RNLI warning to visit lifeguarded beach after 8 people get caught in rip current
A group of people enjoying the water at Treyarnon Bay found themselves in difficulty yesterday (Wednesday 25 October) when a large wave swept them out to sea.
Eight people got caught in the rip current, including a father and his two sons and a separate group of five holidaymakers, including three adults and two teenagers.
17-year-old James Turner said: ‘My friend Grace and I were in the sea with a body board and surf board when we started getting swept out to sea with several others. We realised we were not in a good situation and some of the group got parted. There was a man who was with his two sons and he was struggling, but me and Grace were able to reach him and help him stay afloat with our boards.’
Kayaker Dave Edwards was at the beach with his family for the day when he spotted the incident unfolding. He paddled to his fiancé who was bodyboarding and gave her his phone that he carries with him to call the emergency services.
He said: ‘Some of the group had managed to get themselves back in and they signalled to me to go further out. I looked up and couldn’t see anyone, but then I went over the next wave and saw a group of four people huddled together around a body board, so I paddled out to them. I have a bit of rope on the back of my kayak in case I ever capsize and so I was able to tow the group back in.’
The main lifeguard season ended on most of Cornwall’s beaches, including Treyarnon on Sunday 1 October.
Off-duty lifeguard Charlie Henwood had been at the beach when he was alerted to what was happening. Charlie is one of a team of experienced RNLI lifeguards who have access to emergency rescue equipment stored on beaches in case of exactly this type of scenario.
He got a rescue board from the emergency rescue bin at Treyarnon and was heading into the water as the group reached the shore.
Charlie said: ‘The sea conditions were pretty challenging even though it has been a really sunny day. The group were being swept around to Constantine and were extremely lucky that they had James’ bodyboard to help them stay afloat and that the kayaker had spotted them in difficulty.’
Once ashore the father-of-two collapsed and Charlie was able to use the emergency first aid kit from the out-of-hours response box to assist two off-duty nurses who treated the man before he was put into the care of the ambulance service.
Cornwall Air Ambulance, South Western Ambulance Service, Devon and Cornwall Police and HM Coastguard were all in attendance.
Additional lifeguard cover is being provided at some of the more popular beaches in the region until the end of half term (Sunday October 29) and the RNLI would advise anyone planning a trip to the beach this week to choose a lifeguarded beach.

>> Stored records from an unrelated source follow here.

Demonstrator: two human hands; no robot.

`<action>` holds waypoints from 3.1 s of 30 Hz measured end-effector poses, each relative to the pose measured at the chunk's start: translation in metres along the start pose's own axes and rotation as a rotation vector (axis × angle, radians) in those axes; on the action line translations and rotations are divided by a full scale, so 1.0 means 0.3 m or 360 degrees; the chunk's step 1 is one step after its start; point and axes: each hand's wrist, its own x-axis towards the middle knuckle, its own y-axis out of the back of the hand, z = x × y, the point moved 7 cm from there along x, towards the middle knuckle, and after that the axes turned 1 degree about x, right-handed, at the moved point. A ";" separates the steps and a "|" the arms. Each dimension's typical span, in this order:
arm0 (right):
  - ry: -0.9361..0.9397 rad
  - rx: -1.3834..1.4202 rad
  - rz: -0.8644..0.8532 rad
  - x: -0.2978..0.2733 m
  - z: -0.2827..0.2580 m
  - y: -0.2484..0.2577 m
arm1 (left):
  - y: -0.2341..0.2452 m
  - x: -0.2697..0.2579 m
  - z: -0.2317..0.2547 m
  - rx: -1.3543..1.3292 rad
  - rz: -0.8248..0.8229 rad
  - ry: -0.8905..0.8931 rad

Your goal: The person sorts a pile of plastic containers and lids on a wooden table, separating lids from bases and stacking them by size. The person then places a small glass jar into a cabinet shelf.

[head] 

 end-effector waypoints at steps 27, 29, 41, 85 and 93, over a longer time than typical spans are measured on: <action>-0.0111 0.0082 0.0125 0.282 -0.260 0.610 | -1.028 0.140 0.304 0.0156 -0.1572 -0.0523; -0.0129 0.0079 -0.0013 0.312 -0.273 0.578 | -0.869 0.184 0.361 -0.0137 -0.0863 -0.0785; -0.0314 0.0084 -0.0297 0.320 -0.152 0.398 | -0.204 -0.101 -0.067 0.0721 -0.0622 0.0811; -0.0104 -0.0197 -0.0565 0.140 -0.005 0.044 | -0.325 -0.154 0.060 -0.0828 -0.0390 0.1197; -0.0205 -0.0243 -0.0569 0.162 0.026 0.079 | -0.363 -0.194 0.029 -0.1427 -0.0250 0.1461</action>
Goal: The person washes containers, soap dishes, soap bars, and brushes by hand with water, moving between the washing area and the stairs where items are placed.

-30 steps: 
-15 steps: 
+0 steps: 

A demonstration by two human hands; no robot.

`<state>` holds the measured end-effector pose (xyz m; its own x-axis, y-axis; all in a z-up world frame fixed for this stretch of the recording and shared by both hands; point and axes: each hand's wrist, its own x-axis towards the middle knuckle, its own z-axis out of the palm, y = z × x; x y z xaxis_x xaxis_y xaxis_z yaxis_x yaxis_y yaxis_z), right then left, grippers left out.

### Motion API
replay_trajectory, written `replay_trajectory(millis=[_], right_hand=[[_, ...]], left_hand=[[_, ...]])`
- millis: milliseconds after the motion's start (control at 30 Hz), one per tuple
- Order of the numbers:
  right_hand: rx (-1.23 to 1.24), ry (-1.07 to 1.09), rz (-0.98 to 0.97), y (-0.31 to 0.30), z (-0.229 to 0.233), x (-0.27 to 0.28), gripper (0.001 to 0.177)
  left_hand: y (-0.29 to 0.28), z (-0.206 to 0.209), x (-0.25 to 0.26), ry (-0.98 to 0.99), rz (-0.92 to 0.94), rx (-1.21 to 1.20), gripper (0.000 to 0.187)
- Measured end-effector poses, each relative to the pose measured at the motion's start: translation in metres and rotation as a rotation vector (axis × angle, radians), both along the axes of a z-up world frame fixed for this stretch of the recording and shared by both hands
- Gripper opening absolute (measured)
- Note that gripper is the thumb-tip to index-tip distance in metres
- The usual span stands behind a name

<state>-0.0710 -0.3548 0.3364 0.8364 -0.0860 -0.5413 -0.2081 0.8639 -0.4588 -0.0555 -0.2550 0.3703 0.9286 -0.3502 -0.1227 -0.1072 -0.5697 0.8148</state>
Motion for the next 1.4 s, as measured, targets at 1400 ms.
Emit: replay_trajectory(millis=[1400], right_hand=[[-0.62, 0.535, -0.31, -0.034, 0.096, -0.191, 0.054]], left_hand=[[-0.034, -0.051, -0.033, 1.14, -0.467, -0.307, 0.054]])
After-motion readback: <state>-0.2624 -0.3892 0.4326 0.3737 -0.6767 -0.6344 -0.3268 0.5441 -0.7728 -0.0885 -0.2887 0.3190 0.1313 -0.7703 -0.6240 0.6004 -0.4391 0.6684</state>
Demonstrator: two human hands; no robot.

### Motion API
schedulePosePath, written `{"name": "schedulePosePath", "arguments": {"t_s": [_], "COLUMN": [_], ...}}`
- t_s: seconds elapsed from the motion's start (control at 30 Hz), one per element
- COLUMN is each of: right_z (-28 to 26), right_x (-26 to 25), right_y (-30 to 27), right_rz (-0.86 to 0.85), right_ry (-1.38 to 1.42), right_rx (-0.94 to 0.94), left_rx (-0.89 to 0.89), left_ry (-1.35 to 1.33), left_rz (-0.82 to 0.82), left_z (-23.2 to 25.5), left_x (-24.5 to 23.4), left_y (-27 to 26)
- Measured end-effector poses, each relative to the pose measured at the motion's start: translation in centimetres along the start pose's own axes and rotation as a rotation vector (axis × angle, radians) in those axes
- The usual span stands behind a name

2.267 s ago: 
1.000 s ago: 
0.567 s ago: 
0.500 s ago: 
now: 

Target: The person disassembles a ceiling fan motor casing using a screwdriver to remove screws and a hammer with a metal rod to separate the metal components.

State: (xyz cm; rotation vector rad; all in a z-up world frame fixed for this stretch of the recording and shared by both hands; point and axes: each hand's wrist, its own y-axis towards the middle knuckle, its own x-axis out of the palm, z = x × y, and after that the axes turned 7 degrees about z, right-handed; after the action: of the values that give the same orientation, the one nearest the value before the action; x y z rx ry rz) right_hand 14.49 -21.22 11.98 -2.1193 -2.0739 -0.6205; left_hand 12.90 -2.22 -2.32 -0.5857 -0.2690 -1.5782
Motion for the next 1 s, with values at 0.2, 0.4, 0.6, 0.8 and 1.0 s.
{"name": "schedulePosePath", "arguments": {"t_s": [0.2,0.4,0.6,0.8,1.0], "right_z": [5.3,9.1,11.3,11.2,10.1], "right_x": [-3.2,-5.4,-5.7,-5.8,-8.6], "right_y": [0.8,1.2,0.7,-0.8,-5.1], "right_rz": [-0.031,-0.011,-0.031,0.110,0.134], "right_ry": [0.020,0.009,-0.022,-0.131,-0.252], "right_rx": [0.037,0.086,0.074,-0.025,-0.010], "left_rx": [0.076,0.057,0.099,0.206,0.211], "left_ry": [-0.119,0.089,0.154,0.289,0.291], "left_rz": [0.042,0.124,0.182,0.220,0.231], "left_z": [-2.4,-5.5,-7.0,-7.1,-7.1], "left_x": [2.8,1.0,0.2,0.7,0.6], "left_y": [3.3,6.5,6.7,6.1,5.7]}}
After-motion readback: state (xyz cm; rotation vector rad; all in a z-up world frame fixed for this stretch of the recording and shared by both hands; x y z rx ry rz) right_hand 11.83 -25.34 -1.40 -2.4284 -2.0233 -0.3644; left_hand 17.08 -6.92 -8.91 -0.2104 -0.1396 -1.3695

Beaches operating a lifeguard service this half term in Cornwall are Porthtowan, Perranporth, Praa Sands, Gwithian, Porthmeor, Sennen, Fistral, Watergate Bay, Mawgan Porth, Harlyn, Polzeath, Widemouth and Summerleaze.
In Devon, there are lifeguard patrols at Croyde, Woolacombe and Bantham beaches.
Lifeguard Supervisor Leon Bennet said: ‘The board bins remain set up during off-peak times to allow for off-duty lifeguards and trained members of the public to respond to out-of-hours incidents using the community rescue equipment stored there. It is playing a vital part towards reducing lives lost at sea.’
As part of the RNLI’s Respect the Water campaign the charity advises that you do not jump into the water if you see someone in trouble, but call 999 or 112 and ask for the coastguard. If you have something that floats, throw it to them.
You can find out more about how to stay safe in and around the water by visiting RNLI.org/RespectTheWater.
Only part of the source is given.